ACTIVITY. Would you write out the entries again, exactly as they are, but without images?

GIVEN INFORMATION.
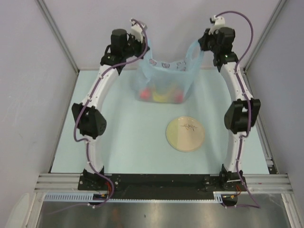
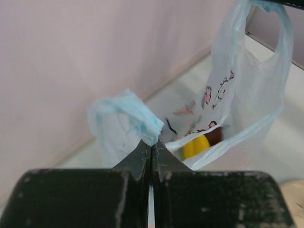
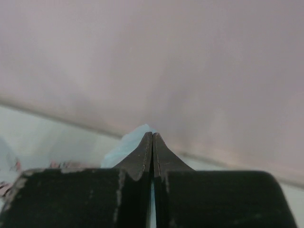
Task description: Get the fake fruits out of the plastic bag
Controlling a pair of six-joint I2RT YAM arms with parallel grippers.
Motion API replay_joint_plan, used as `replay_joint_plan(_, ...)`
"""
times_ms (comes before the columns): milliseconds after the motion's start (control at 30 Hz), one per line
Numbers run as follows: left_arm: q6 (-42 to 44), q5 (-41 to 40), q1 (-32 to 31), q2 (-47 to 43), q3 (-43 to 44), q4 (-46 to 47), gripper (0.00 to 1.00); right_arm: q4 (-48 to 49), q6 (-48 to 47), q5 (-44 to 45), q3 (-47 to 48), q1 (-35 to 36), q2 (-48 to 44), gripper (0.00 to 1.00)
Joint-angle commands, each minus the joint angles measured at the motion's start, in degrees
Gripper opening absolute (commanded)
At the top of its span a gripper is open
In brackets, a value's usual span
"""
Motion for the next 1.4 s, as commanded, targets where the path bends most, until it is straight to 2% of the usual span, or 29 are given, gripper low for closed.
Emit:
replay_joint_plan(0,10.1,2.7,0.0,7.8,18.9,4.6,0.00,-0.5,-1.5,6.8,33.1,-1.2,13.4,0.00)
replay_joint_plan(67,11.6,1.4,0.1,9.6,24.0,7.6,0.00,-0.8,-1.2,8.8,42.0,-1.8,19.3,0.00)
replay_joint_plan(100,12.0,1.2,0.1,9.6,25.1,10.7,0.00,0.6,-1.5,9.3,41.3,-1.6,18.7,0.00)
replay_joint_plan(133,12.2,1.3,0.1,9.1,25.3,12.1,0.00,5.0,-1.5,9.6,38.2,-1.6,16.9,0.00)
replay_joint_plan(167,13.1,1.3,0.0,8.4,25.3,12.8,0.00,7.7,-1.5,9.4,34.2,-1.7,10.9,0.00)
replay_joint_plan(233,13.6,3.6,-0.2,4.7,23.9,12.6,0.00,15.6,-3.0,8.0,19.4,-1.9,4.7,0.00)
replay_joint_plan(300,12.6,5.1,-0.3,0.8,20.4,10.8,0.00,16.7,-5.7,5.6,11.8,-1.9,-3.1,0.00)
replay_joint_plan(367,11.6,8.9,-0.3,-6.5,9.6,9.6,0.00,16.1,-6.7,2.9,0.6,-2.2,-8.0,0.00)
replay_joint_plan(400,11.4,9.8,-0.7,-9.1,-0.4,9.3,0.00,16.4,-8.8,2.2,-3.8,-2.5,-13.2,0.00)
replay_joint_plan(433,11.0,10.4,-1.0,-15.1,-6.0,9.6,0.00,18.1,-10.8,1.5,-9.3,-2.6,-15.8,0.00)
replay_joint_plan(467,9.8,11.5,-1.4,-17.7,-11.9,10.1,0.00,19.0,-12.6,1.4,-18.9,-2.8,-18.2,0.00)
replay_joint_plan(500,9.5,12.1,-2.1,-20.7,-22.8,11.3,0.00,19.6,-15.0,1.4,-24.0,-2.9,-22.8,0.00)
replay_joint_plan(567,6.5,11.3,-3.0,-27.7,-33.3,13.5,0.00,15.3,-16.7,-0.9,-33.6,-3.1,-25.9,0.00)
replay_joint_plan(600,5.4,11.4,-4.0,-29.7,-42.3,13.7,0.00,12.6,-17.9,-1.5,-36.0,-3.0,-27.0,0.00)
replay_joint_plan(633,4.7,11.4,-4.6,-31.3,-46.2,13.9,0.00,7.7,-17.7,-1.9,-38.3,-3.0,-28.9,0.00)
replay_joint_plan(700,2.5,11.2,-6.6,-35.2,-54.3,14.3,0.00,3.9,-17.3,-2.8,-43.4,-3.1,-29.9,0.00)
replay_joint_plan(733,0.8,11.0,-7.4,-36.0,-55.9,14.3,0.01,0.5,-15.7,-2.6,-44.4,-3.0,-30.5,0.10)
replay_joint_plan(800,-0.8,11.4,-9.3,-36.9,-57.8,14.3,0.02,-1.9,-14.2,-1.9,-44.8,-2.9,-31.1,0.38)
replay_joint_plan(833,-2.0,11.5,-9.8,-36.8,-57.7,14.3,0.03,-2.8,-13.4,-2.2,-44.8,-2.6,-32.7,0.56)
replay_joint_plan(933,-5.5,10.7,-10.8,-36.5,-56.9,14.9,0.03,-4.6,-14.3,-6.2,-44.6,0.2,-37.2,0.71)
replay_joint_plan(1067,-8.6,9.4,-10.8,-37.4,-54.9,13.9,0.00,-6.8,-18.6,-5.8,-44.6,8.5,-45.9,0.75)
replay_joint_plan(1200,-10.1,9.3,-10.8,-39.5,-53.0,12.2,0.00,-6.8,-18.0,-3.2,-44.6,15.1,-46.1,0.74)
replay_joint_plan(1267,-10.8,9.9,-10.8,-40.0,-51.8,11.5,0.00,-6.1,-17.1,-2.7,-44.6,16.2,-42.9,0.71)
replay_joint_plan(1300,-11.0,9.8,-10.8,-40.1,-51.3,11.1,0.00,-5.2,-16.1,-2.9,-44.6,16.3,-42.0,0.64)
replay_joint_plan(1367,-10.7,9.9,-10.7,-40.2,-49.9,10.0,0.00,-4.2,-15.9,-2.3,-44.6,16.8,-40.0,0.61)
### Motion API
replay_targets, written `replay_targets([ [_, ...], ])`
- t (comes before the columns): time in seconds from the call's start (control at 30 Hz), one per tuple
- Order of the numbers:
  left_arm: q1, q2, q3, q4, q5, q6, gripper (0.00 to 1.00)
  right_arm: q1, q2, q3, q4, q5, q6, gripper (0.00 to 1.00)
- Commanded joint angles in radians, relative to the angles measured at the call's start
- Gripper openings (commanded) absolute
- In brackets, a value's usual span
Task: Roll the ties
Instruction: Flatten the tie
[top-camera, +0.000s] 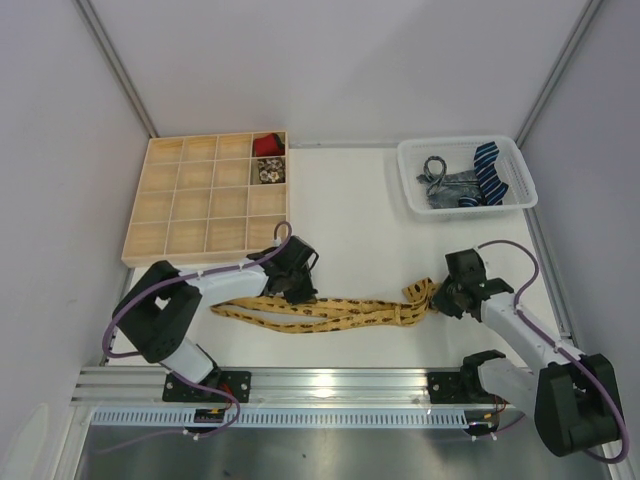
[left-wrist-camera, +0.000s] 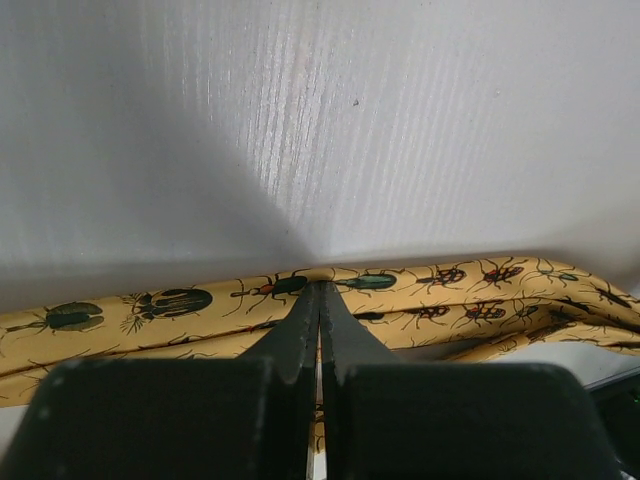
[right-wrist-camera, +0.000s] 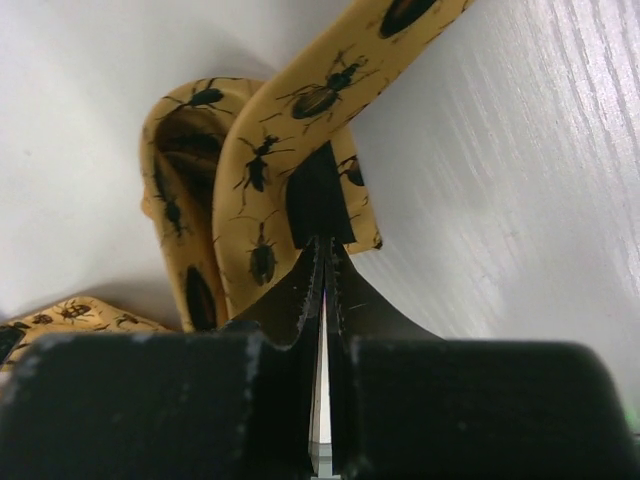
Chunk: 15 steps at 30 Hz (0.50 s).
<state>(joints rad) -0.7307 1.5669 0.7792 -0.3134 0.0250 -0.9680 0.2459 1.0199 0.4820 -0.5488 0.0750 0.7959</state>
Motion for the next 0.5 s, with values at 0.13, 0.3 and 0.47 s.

OUTPUT FOR THIS EXERCISE.
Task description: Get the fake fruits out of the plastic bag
Controlling a pair of six-joint I2RT YAM arms with parallel grippers.
Motion API replay_joint_plan, used as `replay_joint_plan(_, ...)`
"""
times_ms (comes before the columns): milliseconds after the motion's start (control at 30 Hz), one per line
Numbers run as follows: left_arm: q6 (-42 to 44), q5 (-41 to 40), q1 (-32 to 31), q2 (-47 to 43), q3 (-43 to 44), q4 (-46 to 47), gripper (0.00 to 1.00); right_arm: q4 (-48 to 49), q6 (-48 to 47), q5 (-44 to 45), q3 (-47 to 48), q1 (-35 to 36), q2 (-48 to 44), gripper (0.00 to 1.00)
Joint-angle commands, each minus the joint angles measured at the motion's start, in degrees
Gripper opening absolute (commanded)
At the top of its span a gripper is open
In brackets, a value's usual span
"""
Motion for the next 1.4 s, as commanded, targets where the path bends most, until it is straight to 2% of the usual span, or 29 are given, gripper low for closed.
Emit:
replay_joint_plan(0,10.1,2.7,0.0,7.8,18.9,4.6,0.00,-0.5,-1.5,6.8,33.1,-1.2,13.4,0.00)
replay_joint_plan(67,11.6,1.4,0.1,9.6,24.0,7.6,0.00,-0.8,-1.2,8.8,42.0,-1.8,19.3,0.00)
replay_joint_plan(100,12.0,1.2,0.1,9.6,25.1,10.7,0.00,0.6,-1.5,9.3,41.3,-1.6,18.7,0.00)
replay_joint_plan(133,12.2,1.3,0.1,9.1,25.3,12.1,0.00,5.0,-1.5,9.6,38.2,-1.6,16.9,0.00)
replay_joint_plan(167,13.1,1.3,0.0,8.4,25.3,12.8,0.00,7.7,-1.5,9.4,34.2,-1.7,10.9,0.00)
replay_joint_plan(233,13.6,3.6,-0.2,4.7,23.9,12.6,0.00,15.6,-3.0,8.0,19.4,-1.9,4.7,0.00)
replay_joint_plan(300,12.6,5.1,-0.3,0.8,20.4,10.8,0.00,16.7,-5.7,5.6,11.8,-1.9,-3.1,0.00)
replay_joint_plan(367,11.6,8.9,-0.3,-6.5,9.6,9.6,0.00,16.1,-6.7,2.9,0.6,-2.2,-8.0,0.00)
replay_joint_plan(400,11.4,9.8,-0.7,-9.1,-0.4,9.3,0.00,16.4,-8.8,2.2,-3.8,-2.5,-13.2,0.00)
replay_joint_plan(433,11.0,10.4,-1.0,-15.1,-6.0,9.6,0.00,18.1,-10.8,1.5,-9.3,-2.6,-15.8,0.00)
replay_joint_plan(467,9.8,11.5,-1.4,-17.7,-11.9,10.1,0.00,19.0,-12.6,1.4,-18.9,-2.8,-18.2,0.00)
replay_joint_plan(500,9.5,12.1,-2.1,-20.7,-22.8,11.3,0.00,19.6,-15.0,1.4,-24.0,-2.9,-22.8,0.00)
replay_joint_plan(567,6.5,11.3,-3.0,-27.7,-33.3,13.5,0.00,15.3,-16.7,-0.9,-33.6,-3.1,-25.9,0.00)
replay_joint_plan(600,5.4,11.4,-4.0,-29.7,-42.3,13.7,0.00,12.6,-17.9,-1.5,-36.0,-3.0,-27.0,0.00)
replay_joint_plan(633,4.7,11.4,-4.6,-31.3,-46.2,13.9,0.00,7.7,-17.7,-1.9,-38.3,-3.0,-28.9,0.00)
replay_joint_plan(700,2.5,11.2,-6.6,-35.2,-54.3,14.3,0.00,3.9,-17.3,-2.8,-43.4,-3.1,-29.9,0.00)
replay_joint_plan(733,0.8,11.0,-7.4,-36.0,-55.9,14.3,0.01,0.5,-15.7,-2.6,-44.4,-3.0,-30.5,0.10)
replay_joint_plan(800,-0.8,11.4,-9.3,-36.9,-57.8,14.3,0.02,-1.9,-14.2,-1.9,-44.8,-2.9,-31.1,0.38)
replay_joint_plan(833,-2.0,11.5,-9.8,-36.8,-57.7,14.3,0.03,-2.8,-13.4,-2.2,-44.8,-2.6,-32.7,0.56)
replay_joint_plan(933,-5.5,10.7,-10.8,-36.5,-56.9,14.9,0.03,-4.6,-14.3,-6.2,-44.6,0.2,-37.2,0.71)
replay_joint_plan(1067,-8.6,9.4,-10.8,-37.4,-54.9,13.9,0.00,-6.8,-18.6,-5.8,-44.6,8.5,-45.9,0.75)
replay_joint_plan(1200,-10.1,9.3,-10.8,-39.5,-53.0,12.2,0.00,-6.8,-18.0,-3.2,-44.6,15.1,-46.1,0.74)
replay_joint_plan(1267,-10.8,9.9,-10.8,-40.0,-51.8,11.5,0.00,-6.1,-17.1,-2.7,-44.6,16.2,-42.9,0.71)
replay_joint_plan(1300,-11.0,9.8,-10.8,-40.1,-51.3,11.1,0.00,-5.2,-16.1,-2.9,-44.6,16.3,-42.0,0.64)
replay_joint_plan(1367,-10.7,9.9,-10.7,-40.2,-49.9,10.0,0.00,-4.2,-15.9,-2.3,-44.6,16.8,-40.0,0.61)
### Motion API
replay_targets, written `replay_targets([ [_, ...], ])`
- t (comes before the columns): time in seconds from the call's start (control at 30 Hz), one per tuple
- Order of the numbers:
  left_arm: q1, q2, q3, q4, q5, q6, gripper (0.00 to 1.00)
  right_arm: q1, q2, q3, q4, q5, q6, gripper (0.00 to 1.00)
- Commanded joint angles in radians, relative to the angles measured at the call's start
- Gripper openings (commanded) absolute
- In brackets, a value's usual span
Task: Roll the ties
Instruction: Flatten the tie
[top-camera, +0.000s] 
[left-wrist-camera, +0.000s] 
[right-wrist-camera, +0.000s] 
Chunk: 15 steps at 30 Hz (0.50 s).
<state>(joints rad) -0.7307 1.5669 0.7792 -0.3134 0.0250 -0.9680 0.2459 1.0199 0.4820 -0.5488 0.0750 0.7959</state>
Motion for the next 0.5 s, with values at 0.13, 0.3 and 0.47 s.

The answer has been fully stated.